Microstructure Generation via Generative Adversarial Network for Heterogeneous, Topologically Complex 3D Materials
This work addresses the challenge of accurately modeling heterogeneous materials for materials science applications, representing an incremental improvement over existing methods.
The authors tackled the problem of generating realistic 3D microstructures for solid oxide fuel cell electrodes by implementing a generative adversarial network (GAN) on an experimental dataset, resulting in microstructures that closely matched the original in visual, statistical, and topological properties, with simulations showing performance distributions similar to the original while an established algorithm led to significant differences.

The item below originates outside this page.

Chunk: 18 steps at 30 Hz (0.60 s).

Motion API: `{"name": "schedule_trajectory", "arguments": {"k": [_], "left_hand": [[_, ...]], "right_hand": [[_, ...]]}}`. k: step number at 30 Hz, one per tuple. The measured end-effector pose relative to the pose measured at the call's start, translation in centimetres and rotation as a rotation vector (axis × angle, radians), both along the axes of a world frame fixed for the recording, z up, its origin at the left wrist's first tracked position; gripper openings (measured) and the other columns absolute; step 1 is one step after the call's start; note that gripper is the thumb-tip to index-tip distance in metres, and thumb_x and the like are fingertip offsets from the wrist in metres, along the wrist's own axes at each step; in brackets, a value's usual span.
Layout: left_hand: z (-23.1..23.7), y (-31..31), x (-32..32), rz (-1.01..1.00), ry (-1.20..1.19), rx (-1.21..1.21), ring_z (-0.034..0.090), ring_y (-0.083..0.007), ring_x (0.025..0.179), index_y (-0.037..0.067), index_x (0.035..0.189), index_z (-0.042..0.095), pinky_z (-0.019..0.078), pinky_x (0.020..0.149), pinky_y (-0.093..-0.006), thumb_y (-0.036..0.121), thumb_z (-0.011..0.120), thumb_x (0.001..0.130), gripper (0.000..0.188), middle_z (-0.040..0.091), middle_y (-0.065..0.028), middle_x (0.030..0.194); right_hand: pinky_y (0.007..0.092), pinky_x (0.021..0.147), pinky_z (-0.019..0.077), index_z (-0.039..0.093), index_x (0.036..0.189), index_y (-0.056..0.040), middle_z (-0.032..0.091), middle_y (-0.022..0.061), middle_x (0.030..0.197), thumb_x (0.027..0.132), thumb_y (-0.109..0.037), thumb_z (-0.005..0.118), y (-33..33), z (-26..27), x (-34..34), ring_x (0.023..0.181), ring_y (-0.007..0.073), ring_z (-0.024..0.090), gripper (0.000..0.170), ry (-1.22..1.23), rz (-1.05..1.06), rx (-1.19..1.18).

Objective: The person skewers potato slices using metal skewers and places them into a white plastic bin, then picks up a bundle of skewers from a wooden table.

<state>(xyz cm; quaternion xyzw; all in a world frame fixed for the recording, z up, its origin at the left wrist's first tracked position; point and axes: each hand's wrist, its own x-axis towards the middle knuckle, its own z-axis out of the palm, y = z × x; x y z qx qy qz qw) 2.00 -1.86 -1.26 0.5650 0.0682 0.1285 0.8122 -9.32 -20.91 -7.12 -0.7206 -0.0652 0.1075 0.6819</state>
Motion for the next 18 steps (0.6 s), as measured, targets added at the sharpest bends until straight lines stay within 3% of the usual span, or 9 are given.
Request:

Using a large-scale, experimentally captured 3D microstructure dataset, we implement the generative adversarial network (GAN) framework to learn and generate 3D microstructures of solid oxide fuel cell electrodes. The generated microstructures are visually, statistically, and topologically realistic, with distributions of microstructural parameters, including volume fraction, particle size, surface area, tortuosity, and triple phase boundary density, being highly similar to those of the original microstructure. These results are compared and contrasted with those from an established, grain-based generation algorithm (DREAM.3D). Importantly, simulations of electrochemical performance, using a locally resolved finite element model, demonstrate that the GAN generated microstructures closely match the performance distribution of the original, while DREAM.3D leads to significant differences. The ability of the generative machine learning model to recreate microstructures with high fidelity suggests that the essence of complex microstructures may be captured and represented in a compact and manipulatable form.